Guerrerio: We've done quality of life questionnaires, but we haven't specifically focused on anxiety. It'd be really interesting to do, though. We actually talked to the mental health team about that because there is a similar level of anxiety going through a food challenge in someone who's allergic, so that would be really interesting.
Barr: Have you worked with medications and vaccines before? Or do you mostly deal with food?
Guerrerio: My primary interest is food allergies. This is my first trial working on a vaccine or medication, but I know others in the group have an interest in drug allergy.
Barr: How did you choose the intervals to follow up with your patients, and what did you all discuss at these intervals? How did you decide who would receive a booster?
Utoh: As Dr. Guerrerio mentioned earlier, initially we call our patients one week after receiving their second dose to assess for any acute adverse reactions. At this point, we're expecting certain reactions to occur just as normal expected side effects of the vaccine. We're also assessing for any additional, maybe delayed, reactions or any other symptoms that would fall outside of that. We then follow up with them in person one month later to assess their immune response to the vaccine. At five months, that would be when we administer the booster and that is based on the CDC recommendations. If participants have either mild reaction or no reaction to the second dose, then they're eligible to receive the booster. It is optional—if they elect to receive it, we do administer it at that fourth visit.
Barr: Did most of your patients who were eligible choose to go ahead with the booster?
Utoh: Up to this point, any patients who have come back for that visit have chosen to receive that booster. It’s amazing. After they receive the booster, they'll receive another call and it's again to assess for any adverse reactions to the vaccine or any delayed reactions. Then finally, we follow up with them one month later to assess their immune response again, and this actually concludes their participation in the study.

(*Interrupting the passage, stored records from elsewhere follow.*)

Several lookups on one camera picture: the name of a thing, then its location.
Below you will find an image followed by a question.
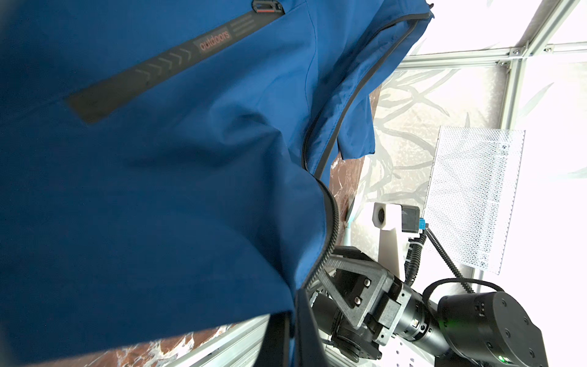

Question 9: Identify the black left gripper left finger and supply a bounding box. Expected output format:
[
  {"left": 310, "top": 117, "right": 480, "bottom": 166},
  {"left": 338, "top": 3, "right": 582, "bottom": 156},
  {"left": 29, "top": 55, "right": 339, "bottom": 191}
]
[{"left": 254, "top": 312, "right": 290, "bottom": 367}]

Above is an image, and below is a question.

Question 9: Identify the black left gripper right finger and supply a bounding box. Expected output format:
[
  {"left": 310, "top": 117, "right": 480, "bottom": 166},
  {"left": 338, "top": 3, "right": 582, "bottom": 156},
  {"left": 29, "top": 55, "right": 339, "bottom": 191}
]
[{"left": 293, "top": 289, "right": 328, "bottom": 367}]

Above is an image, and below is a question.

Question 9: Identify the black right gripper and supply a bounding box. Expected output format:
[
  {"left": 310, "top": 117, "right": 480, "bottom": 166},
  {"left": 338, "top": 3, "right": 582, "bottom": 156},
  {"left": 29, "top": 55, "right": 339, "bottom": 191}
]
[{"left": 312, "top": 256, "right": 411, "bottom": 362}]

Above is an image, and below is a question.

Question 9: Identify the blue zip-up jacket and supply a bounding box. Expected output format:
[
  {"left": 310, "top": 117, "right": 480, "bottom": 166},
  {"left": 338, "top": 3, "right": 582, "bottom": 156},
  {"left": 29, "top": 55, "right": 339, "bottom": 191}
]
[{"left": 1, "top": 1, "right": 433, "bottom": 366}]

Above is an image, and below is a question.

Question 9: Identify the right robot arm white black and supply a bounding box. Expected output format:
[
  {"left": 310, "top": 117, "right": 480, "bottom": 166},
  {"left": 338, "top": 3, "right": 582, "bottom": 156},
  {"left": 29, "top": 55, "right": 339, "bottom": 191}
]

Barr: You have over 100 participants and are collecting quite a lot of data. What has it been like to analyze all this data, and what observations have you made?
Khalid: We did have an accrual limit of 100, but as you can imagine, with the rarity of these reactions, it is a study that is very difficult to recruit for. We have more than 15 participants at the moment, but currently, we're still in that data gathering state. The analysis being blinded is largely to identify the nature of these reactions and any early elements that may impact safety of the patients or prompt any decisions that would require obtaining the additional studies. The study analysis is also limited, as we're in the blinded status. Expanding on the observations that we have noted, these reactions are very common among the females, predominantly affecting the young to middle-aged adults. More than half of them have a reported history of medication allergies, a prior episode of anaphylaxis, allergic rhinitis, asthma, or food allergies. There are these three groups that we're seeing where there are those who had no symptoms, a smaller group who had recurrent allergic reaction to the subsequent dose, and then a larger group who had atypical symptoms. We're hoping for this group that on one side, the explanation can be that these are driven by a neuropsychiatric pathway going through the stress of getting the vaccine. The reactions do seem to be quite significant. We hope that through this rigorous study design and analysis, we will be able to distinguish them in an objective fashion and identify if there are any distinctive pathways involved.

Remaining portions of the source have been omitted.